Once upon a time, the sundae was served atop a Bundt cake, but now it is all ice cream and toppings all the time! So, what makes up this cool concoction? Start out with three scoops of vanilla ice cream and then drown them in hot fudge and caramel. Add a mountain of whipped cream, decorated with dark and white chocolate shavings, and top with a cherry for good measure. Oh yeah, and throw in a miniature Milky Way bar just for kicks. That’s how you put together the Milky Way Sundae.

When I sat down with this intergalactic ice cream treat it took me a few moments to try and find a plan of attack. Rather than think it through and let it melt, I immediately devoured the cherry and mini Milky Way. As the whipped cream was so tall, it made it tough to get any ice cream with it, but the chocolate shavings made it just that much richer. The combination of the fudge, caramel, and vanilla ice cream was luxuriousness on a spoon. Seriously! Both toppings were amazingly thick, and the intensity of the fudge and the sweetness of the caramel pleased all the right spots on my palate.

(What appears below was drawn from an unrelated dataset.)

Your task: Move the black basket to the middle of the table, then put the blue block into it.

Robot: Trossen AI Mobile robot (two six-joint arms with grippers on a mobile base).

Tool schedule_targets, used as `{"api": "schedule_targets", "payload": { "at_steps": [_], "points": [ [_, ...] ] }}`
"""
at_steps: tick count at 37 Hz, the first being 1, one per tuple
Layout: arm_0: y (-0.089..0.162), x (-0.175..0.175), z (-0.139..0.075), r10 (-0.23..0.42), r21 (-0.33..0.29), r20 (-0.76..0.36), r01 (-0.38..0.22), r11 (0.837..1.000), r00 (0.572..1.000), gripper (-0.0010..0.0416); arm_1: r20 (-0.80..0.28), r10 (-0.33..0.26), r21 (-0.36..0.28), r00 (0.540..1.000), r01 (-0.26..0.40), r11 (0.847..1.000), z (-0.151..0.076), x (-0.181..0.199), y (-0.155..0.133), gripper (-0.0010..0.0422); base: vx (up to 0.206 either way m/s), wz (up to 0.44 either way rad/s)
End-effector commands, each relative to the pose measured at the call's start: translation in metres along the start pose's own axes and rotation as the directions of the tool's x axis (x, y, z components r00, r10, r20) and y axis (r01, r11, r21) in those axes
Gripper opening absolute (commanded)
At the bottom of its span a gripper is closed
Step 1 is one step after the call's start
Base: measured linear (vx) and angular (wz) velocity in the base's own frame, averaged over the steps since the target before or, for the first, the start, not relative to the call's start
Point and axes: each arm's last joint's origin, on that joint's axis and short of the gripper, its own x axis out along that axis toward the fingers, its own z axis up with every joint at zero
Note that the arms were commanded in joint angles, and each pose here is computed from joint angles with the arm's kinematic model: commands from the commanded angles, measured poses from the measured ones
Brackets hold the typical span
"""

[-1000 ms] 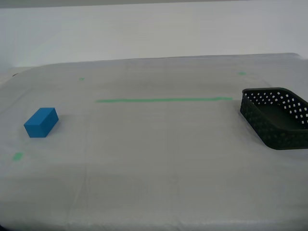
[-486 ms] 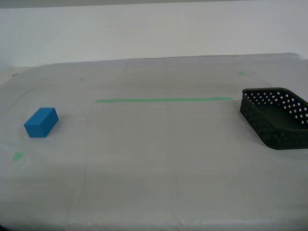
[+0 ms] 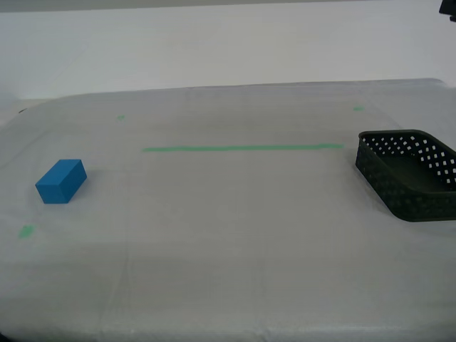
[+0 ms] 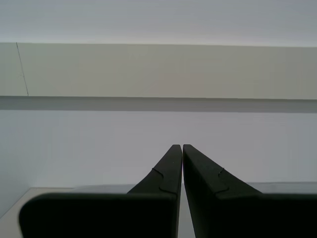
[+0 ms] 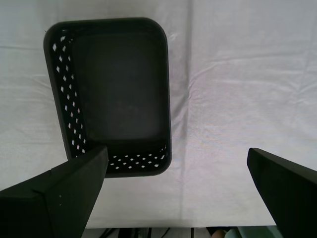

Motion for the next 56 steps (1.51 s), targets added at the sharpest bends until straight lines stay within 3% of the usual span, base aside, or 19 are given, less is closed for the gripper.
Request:
{"api": "schedule_targets", "payload": {
  "at_steps": [1, 32, 43, 56],
  "points": [
    [-0.001, 0.012, -0.001, 0.006, 0.001, 0.013, -0.006, 1.0, 1.0, 0.0394, 0.005, 0.0, 0.001, 1.0, 0.0, 1.0, 0.001, 0.0, 0.0, 0.0, 0.0, 0.0],
    [0.0, 0.08, -0.018, 0.014, 0.012, 0.026, -0.014, 1.0, 1.0, 0.0394, 0.005, 0.001, 0.001, 1.0, -0.001, 1.0, 0.001, 0.0, 0.0, 0.0, 0.0, 0.0],
    [-0.001, 0.12, -0.007, 0.019, 0.008, -0.069, -0.018, 1.0, 0.997, 0.0394, 0.005, 0.0, 0.001, 1.0, 0.0, 1.0, 0.001, 0.0, 0.0, 0.0, 0.0, 0.0],
    [-0.001, 0.145, 0.0, 0.013, 0.004, -0.086, -0.013, 1.0, 0.996, 0.0394, 0.005, 0.001, 0.001, 1.0, -0.001, 1.0, 0.001, 0.0, 0.0, 0.0, 0.0, 0.0]
  ]
}}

Oh, and when it was just a soup of melted ice cream, fudge, whipped cream, and caramel? Yep, I slurped that delicious brew as it was really just a top tier, milkshake at that point.

The next time I’m at Beaches and Cream I’ll probably go back to my old standby, the Frozen Sunshine. Then again, the Milky Way Sundae has managed to scoop out a special place in my heart as well now. Beaches and Cream prepares some of the best sundaes around, and this dish has rightfully earned its place among the rest of the menu!

29 January 2013

A World of Golf Awaits You

It seems like watersports, from fishing to motoring about in miniature powerboats, are the cornerstone of Walt Disney World recreation. However, from the moment the resort flung open its doors, there have been a host of carts lined up to take a swing off of tees of the golf courses around property. If golf was your main drive for coming to the Vacation Kingdom, the opening of the Golf Resort in December of 1973 gave you the perfect place to stay and play.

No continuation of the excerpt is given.